> **WORK REQUIRED**
Line by line, copy out the data below exactly.

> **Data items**
————————

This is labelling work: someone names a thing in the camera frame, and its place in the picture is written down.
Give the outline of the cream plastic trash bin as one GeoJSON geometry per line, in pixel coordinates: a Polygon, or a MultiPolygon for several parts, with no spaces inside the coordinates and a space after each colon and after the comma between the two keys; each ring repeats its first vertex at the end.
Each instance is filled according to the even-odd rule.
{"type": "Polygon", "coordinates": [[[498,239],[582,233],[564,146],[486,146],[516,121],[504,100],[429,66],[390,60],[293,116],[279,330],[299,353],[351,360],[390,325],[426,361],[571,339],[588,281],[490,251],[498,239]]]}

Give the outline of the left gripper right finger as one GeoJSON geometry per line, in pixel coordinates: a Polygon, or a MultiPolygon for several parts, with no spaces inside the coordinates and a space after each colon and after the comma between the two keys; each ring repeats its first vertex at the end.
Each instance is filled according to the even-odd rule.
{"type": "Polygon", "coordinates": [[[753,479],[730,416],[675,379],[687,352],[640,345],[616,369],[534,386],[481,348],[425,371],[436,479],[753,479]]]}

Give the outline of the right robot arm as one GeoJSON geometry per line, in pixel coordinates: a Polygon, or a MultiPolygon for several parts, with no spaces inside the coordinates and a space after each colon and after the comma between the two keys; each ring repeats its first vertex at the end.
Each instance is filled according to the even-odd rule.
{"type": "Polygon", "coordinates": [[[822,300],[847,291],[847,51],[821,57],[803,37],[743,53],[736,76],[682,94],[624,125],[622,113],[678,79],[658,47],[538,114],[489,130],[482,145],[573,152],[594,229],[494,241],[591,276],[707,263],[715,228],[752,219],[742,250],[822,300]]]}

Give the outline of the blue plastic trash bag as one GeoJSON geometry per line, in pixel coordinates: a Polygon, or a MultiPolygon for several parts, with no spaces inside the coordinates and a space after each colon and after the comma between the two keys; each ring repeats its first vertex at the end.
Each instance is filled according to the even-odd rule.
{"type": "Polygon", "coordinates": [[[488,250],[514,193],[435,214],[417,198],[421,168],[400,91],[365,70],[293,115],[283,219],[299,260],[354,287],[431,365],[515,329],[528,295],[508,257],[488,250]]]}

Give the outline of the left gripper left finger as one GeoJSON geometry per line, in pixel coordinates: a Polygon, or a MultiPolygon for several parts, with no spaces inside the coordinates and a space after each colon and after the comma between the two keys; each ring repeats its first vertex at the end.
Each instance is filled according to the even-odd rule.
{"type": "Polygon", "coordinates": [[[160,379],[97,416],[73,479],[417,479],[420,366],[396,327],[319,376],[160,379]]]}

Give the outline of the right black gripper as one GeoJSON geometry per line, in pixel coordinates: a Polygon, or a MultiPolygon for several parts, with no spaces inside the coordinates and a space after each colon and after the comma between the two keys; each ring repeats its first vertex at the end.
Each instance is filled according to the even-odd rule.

————————

> **ANSWER TO THE EXERCISE**
This is labelling work: someone names a thing in the camera frame, and its place in the picture is written down.
Give the outline of the cream plastic trash bin as one GeoJSON geometry per line, in pixel coordinates: a Polygon, or a MultiPolygon for several parts, with no spaces inside the coordinates and a space after each colon and after the comma between the two keys; each ring repeats its first vertex at the end.
Each instance is filled according to the even-odd rule.
{"type": "Polygon", "coordinates": [[[498,239],[582,233],[564,146],[486,146],[516,121],[504,100],[429,66],[390,60],[293,116],[279,330],[299,353],[351,360],[390,325],[426,361],[571,339],[588,281],[490,251],[498,239]]]}

Give the outline of the left gripper right finger as one GeoJSON geometry per line, in pixel coordinates: a Polygon, or a MultiPolygon for several parts, with no spaces inside the coordinates and a space after each colon and after the comma between the two keys; each ring repeats its first vertex at the end.
Each instance is filled according to the even-odd rule.
{"type": "Polygon", "coordinates": [[[753,479],[730,416],[675,379],[687,352],[640,345],[616,369],[534,386],[481,348],[425,371],[436,479],[753,479]]]}

Give the outline of the right robot arm as one GeoJSON geometry per line, in pixel coordinates: a Polygon, or a MultiPolygon for several parts, with no spaces inside the coordinates and a space after each colon and after the comma between the two keys; each ring repeats its first vertex at the end.
Each instance is filled according to the even-odd rule.
{"type": "Polygon", "coordinates": [[[822,300],[847,291],[847,51],[821,57],[803,37],[743,53],[736,76],[682,94],[624,125],[622,113],[678,79],[658,47],[538,114],[489,130],[482,145],[573,152],[594,229],[494,241],[591,276],[707,263],[715,228],[752,219],[742,250],[822,300]]]}

Give the outline of the blue plastic trash bag as one GeoJSON geometry per line, in pixel coordinates: a Polygon, or a MultiPolygon for several parts, with no spaces inside the coordinates and a space after each colon and after the comma between the two keys; each ring repeats its first vertex at the end.
Each instance is filled according to the even-odd rule.
{"type": "Polygon", "coordinates": [[[488,250],[514,193],[435,214],[417,198],[421,168],[400,91],[365,70],[293,115],[283,219],[299,260],[354,287],[431,365],[515,329],[528,295],[508,257],[488,250]]]}

Give the outline of the left gripper left finger as one GeoJSON geometry per line, in pixel coordinates: a Polygon, or a MultiPolygon for several parts, with no spaces inside the coordinates and a space after each colon and after the comma between the two keys; each ring repeats its first vertex at the end.
Each instance is filled according to the even-odd rule.
{"type": "Polygon", "coordinates": [[[160,379],[97,416],[73,479],[417,479],[420,366],[396,327],[319,376],[160,379]]]}

Give the outline of the right black gripper as one GeoJSON geometry per line, in pixel coordinates: a Polygon, or a MultiPolygon for several parts, with no spaces inside the coordinates and a space after each colon and after the comma between the two keys; each ring repeats its first vertex at the end.
Each instance is filled according to the even-odd rule.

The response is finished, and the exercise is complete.